Bon ce n’est peut-être pas ce dont parlait Patriiiiiiiiiick dans sa chanson, mais après 10 ans de tractations diverses à la limite du fiasco total, nous retrouvons nos 4 survivors préférés dans ce second opus tant espéré.

L’attente en valait-elle la peine ?

Le Pitch #Brioche

10 ans après l’infection causée par une mutation du virus de la vache folle (et accessoirement la quête du saint Twinkie), Tallahassee, Colombus, sa zouze Wichita et la frangine Little Rock survivent plus soudés que jamais à Zombieland.

Virevoltant de lieu en lieu depuis 10 ans, nos 4 laissés pour morts squattent tour à tour les demeures les plus chicos y compris des maisons blanches, tout en ayant pris le temps de catégoriser les différents zombies (parce qu’à part bouger et les buter tu dois pas avoir grand chose d’autre à foutre à Zombieland).

Bienvenue donc aux :

  • Homer (toute ressemblance avec un personnage de fiction jaune et obèse ne serait pas réellement fortuite)
  • Aux Hawking, malins comme des singes mais sans roulettes et auto-tune
  • Les Ninja , fourbasses silencieuses
  • Et enfin, les T-800 genre de machine meurtrière ultime que ne renierait pas Skynet oh non.

Ca sent le truc écrit à l’arrache sur une nappe en papier mine de rien…
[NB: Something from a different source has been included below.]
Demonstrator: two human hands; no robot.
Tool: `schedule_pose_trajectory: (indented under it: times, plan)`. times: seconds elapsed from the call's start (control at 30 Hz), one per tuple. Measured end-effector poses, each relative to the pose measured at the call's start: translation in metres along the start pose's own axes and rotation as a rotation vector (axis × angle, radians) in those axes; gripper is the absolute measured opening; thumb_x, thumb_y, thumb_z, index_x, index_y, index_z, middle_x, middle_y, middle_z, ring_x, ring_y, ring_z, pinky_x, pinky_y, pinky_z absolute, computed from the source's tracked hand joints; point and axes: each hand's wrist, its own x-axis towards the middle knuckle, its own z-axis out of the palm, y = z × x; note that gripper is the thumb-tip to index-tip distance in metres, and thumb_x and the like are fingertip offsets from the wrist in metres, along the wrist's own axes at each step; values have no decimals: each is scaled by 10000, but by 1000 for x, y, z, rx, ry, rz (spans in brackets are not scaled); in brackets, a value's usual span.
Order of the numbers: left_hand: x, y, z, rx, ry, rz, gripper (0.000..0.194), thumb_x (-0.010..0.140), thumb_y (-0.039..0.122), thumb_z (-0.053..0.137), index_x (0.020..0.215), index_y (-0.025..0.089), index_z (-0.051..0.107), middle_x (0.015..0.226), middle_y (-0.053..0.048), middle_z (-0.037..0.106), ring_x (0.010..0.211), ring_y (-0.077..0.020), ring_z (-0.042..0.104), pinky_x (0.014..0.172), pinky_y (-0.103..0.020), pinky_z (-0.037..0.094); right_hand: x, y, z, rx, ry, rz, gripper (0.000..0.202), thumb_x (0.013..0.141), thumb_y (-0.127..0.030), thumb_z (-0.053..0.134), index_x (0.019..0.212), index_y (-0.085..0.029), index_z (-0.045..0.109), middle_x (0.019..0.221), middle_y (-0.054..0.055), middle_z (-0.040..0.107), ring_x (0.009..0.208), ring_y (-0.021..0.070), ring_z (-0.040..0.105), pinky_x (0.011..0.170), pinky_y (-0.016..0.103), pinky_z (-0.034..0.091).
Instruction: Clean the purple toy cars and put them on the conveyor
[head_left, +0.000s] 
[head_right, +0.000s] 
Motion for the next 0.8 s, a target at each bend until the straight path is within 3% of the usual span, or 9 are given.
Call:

C’est vrai qu’en l’état ça a pas l’air foufou comme ça, d’autant que dans le récap rapide opéré par Columbus (Jesse Eseinberg), ben il ne te parle pas d’éventuelles rencontres opérées pendant ces 10 ans qui auraient pu agrandir la bande ou aider à reconstruire le monde…

Ca tombe bien, parce que c’est justement ce qu’il va se passer, des rencontres… Alors que Columbus et Krista aka Wichita (Emma Stone) commencent à ressentir un coup de mou dans leur relation, Colombus et Talahassee ( le fantastique Woody Harrelson) vont tomber sur une certaine Madison.

Madison (Zoey Deutch), c’est l’archétype un brin caricatural de la blonde écervelée américaine qui va torpiller malgré elle le fragile équilibre de nos whatfor et les précipiter dans de nouvelles aventures.

Ajoutez à ça, Little Rock qui te fait la petite crise d’ado des familles et vous comprendrez que les morts-vivants seront le cadet de leurs soucis.

Plus de références à la pop culture que de Twinkies à Zombieland

Ecrit par les scénaristes de Deadpool (le truc vachement mis en avant dans la bande-annonce, pour assurer une street-cred sans doute ), c’était la garantie d’un film bien barré et bien rempli de réfs diverses, suffit de voir le premier Deadpool pour s’en convaincre.

Allusions aux plus grandes stars US, véhicules typiques (#TututLaCaisseDeMaîtreDuMonde), petites allusions récurrentes à un certain film 80s, détails cachés à droite, à gauche et caméo ninja (ça peut valoir le coup de rester jusqu’à la fin du générique enfin je dis ça comme ça…), c’est plutôt bien rempli et sympa.

La conclusion

Si le premier semblait avoir un peu mal vieilli, le deuxième reprend le flambeau en peaufinant le truc dans le but d’être aussi fun si ce n’est plus. L’ajout de personnages supplémentaires permettant d’offrir une petite bouffée d’air frais bienvenue.

Ce n’est pas le film de l’année mais c’est un divertissement plutôt fendard qui fera le job sans soucis.